Porque el compañero de Katherine es el perfecto Lord Macbeth, sí: aparentemente bravucón, pero con los mismos dilemas morales que asaltan sus actos. Y, de nuevo, encontramos a Adán (al contrario que el personaje creado por Shakespeare, más consecuente con la aceptación de sus actos), que culpa a su Eva para salvarse, cuando él también ha sido cómplice de todas las fechorías.
Katherine convertirá al mozo en su alter ego. No hay amor aquí, en el film (a diferencia del cuento de Leskov), aunque pueda parecerlo. Lo que rezuma la adaptación de Oldroyd es egoísmo extremo, representado en las altivas miradas de Katherine, y en los falsos abrazos de Sebastian. De hecho, hay necesidad de complicidad para reafirmar, mutuamente, que ir a contracorriente es posible en una época que sí permitía potenciar la victoria de los hombres más débiles frente a mujeres con carácter (marido y suegro se convierten aquí en “peleles”, igual que lo es Sebastian, con el poder de sentirse dueños y amos que les otorga la sociedad por el simple hecho de su género masculino).
Así que, ¿cómo no va a querer luchar ella por su recién conocida nueva vida, con toda la virulencia de la que sea capaz, al verse de nuevo encerrada? ¿No haría lo mismo un hombre?
La Lady Macbeth de Shakespeare es la que finalmente se derrumba, la que acaba cometiendo suicidio, la que demuestra su “lado femenino”. La de Leskov, además, la que obtiene penal castigo por sus actos. La de Oldroyd, muy al contrario, no terminará así sus días: en su adaptación retomará la idea de la bondad subyacente que existe en una persona que ansía una libertad prohibida pero conocida, y transformará las palabras de la verdadera Lady Macbeth, que ofrecía no ser madre y sí asesina, en remordimientos sin palabras, en el mismo momento que es consciente de su embarazo. Unos remordimientos inconfesables (ni tan siquiera a ella misma) que acompañará, de nuevo, con un perfecto disfraz: moño y vestido, espalda recta y preparada estancia para recibir unas imposibles ya visitas de cortesía.

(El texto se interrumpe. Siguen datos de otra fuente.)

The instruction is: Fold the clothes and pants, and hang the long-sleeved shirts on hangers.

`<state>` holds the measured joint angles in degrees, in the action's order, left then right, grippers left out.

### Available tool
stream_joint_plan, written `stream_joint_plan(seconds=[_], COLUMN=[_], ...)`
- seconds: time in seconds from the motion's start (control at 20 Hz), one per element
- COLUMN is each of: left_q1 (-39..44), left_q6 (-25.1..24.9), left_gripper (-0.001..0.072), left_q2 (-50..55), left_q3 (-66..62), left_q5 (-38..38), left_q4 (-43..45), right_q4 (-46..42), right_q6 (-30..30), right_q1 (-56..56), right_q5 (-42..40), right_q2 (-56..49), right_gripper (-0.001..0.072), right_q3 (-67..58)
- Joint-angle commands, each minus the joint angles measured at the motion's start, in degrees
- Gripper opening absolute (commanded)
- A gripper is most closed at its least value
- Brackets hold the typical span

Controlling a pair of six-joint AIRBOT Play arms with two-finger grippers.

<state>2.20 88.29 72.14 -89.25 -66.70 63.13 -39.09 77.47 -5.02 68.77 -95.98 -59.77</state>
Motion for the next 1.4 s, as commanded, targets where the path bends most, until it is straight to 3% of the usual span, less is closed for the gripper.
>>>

De esta forma, Oldroyd se aferra la idea de que la salvación de Katherine podría haberse encontrado precisamente en lo que más y mejor representa la diferencia entre hombre y mujer, y que había sido no sólo eliminado, sino prohibido, por Shakespeare [1]. Tanto es así que la cámara se fija en varias ocasiones en esa parte del cuerpo de la actriz, su vientre y caderas, fomentando la idea de que el ser madre le hace cuestionar sus retos, y convirtiendo la maternidad en el cimiento de sus dudas. La aparición, clave en el film, del posible hijo bastardo de un esposo que se deja intuir homosexual, potenciará en la mente del espectador esta propuesta. Pero, llegados a este punto, a esta conclusión… no podemos más que cerrar con una pregunta: ¿existe, entonces, también, un mensaje moralista en la adaptación de Oldroyd, que se refiere a que la mujer se debe a su destino fértil, o al menos debe escucharlo para ser mejor persona? No, no consideramos esta sea la intención. Más bien, el director recrea el papel de la mujer condenada a su propia condición, desde el inicio de su existencia hasta nuestros días.
[1] Interesante reflexión aquí: la excelente Macbeth de Justin Kurzel (íd., 2015) abre con el entierro de un bebé, hijo del matrimonio, inexistente en el relato original. ¿Se trata, por tanto, de una búsqueda de justificación a la posterior barbarie acometida por una Lady Macbeth llena de ira y rabia? ¿De una Lady Macbeth desprovista para siempre de una maternidad que podría haber calmado sus ansias de poder (e, incluso, no despertarlas)? Esta teoría encajaría completamente con la adaptación de Oldroyd, permitiendo éste, al contrario, plantear la pregunta no tanto como excusa a los actos sino como respuesta a su erradicación.